No mercado de capitais, onde as empresas se financiam, o efeito deve ser o adiamento de emissões de títulos de renda fixa e uma maior dificuldade para venda de ações previstas para este ano. No câmbio, o efeito deve ser uma maior desvalorização do real, que pode pressionar a já elevada inflação no país, que atinge o dobro da meta no acumulado em doze meses. O presidente da Austin Ratings, Erivelto Rodrigues, atenta para o risco de uma fuga de recursos estrangeiros do país. “Grandes investidores institucionais estrangeiros – como fundos de pensão e investimento – não podem aplicar dinheiro em países em grau especulativo. Este é um dos principais motivos que levam o Brasil a tentar reverter o atual cenário”, diz. Em 2015, o investimento estrangeiro direto, que mede a entrada de recursos no país para ser aplicado ao setor produtivo, recuou 32% no primeiro semestre deste ano, em relação a 2014, a 31 bilhões de dólares.

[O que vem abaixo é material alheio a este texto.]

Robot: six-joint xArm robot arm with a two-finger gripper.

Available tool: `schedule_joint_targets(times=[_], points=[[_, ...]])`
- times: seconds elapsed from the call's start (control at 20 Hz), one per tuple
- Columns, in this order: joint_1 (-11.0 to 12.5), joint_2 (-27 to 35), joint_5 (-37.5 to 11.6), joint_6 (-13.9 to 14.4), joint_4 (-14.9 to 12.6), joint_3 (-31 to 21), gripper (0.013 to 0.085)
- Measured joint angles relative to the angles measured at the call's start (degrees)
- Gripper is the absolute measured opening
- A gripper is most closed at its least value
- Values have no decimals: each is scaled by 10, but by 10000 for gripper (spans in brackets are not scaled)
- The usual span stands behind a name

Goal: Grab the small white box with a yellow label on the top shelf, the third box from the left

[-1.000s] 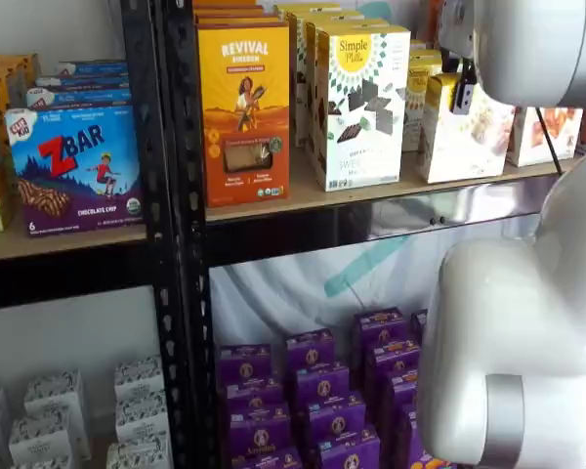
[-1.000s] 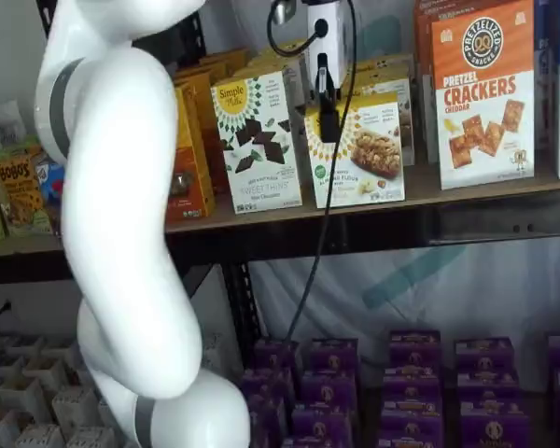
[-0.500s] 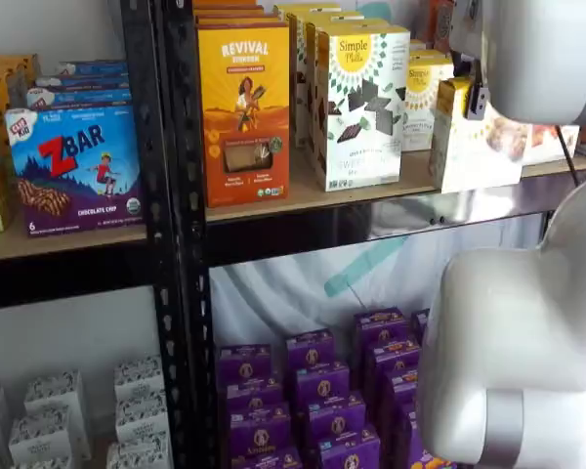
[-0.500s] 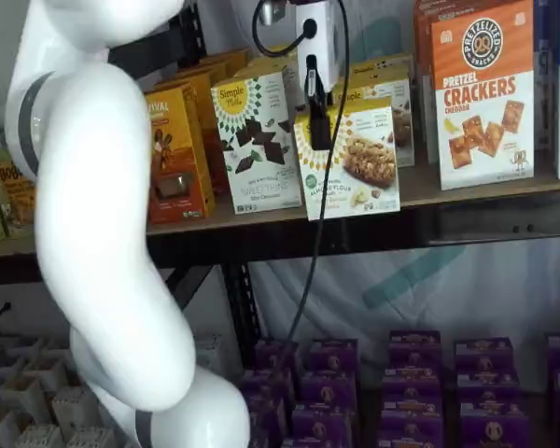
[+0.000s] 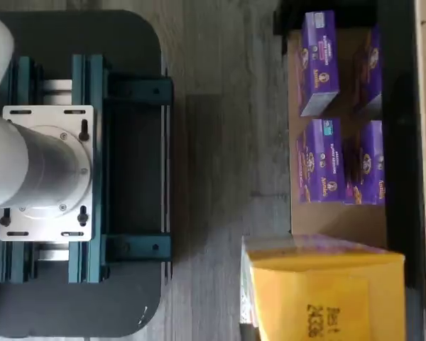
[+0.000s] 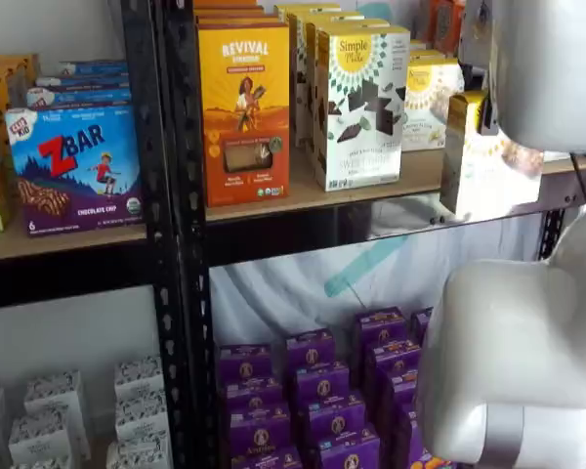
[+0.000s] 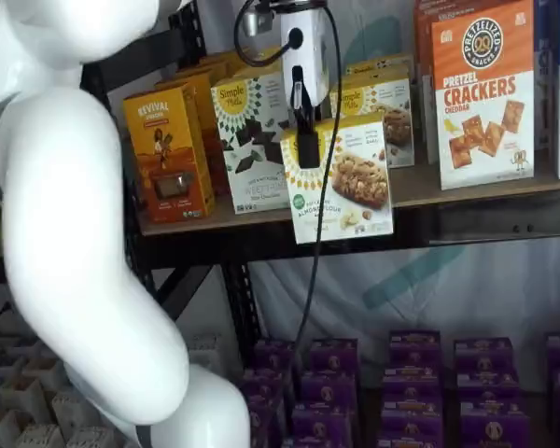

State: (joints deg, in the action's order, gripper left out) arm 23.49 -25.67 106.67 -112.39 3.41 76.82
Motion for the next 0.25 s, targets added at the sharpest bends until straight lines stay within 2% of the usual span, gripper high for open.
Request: schedule_joint_targets(times=[0.25], points=[[-2,-27,6,0,-5,-29,330]])
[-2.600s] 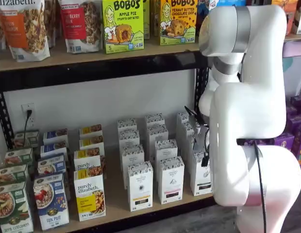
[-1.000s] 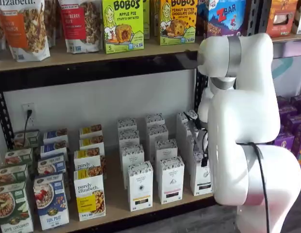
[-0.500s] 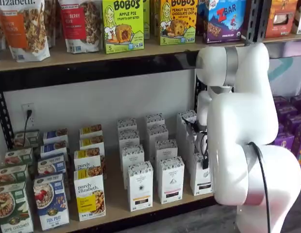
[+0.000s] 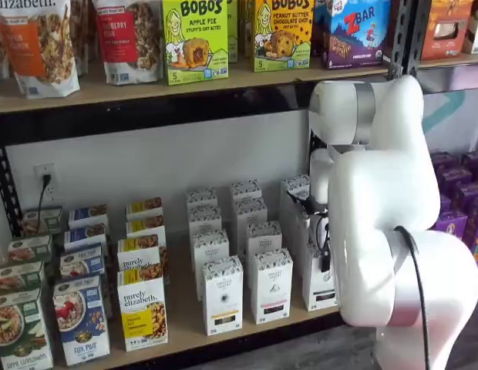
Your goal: Pick up the white box with a green strip in the middle, on the bottom shelf, the sixth box from the left
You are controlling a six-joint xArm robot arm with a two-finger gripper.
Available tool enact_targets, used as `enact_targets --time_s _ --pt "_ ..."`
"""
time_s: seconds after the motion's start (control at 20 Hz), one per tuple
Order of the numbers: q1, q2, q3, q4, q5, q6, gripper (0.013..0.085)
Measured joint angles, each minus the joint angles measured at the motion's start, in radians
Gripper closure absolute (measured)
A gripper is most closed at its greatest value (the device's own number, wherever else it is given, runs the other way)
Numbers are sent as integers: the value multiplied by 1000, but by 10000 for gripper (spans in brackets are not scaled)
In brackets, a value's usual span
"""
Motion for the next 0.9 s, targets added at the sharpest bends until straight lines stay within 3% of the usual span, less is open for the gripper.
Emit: enact_targets --time_s 0.2,0.85,0.9 --pt "-2 -2 0 10 0 -11 290" --pt "-5 -26 19 -45 19 34 290" --pt "-4 -29 23 -47 18 36 330"
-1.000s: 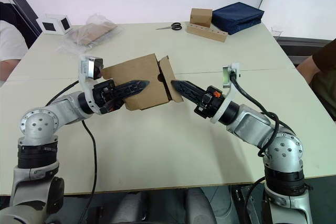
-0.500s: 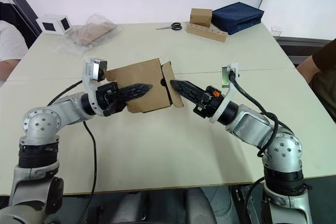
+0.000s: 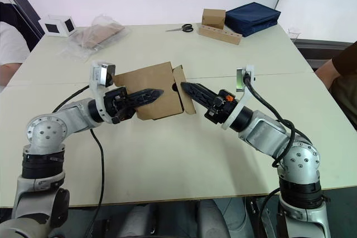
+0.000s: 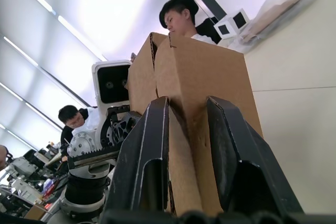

Apesar de a questão fiscal ser o principal fator de rebaixamento, é o setor privado que deverá ser mais afetado, na avaliação de Thomas Trebat, diretor do Instituto de Estudos Latino-Americanos da Universidade de Columbia. Ele aponta que o setor público tem fontes alternativas de financiamento, enquanto o Brasil não possui um mercado de capitais suficientemente desenvolvido para financiar empresas privadas. “O governo ainda capta recursos no mercado doméstico, há muitos investidores dispostos a correr risco, e o país tem quase 400 bilhões de dólares de reservas internacionais”, explica. Indiretamente, no entanto, o governo também é afetado, já que, em tempos de ajuste, conta com o setor privado para alavancar a taxa de investimento e a capacidade produtiva do país.

Na visão dos analistas, o viés negativo por parte da S&P pegou o mercado de surpresa. Isso porque eles esperavam um movimento inicial da Moody’s, que visitou o Brasil recentemente, e o mantém em um degrau acima da S&P. Na escala da Moody’s, o rating do Brasil é Baa2, com perspectiva negativa, dois degraus acima do grau especulativo. Para a Fitch, o rating do Brasil é BBB, com perspectiva negativa, e também dois degraus acima do grau especulativo. Segundo os analistas, a maior probabilidade é de que essas agências sigam a S&P e reduzam a nota para o último degrau antes do ingresso para grau especulativo.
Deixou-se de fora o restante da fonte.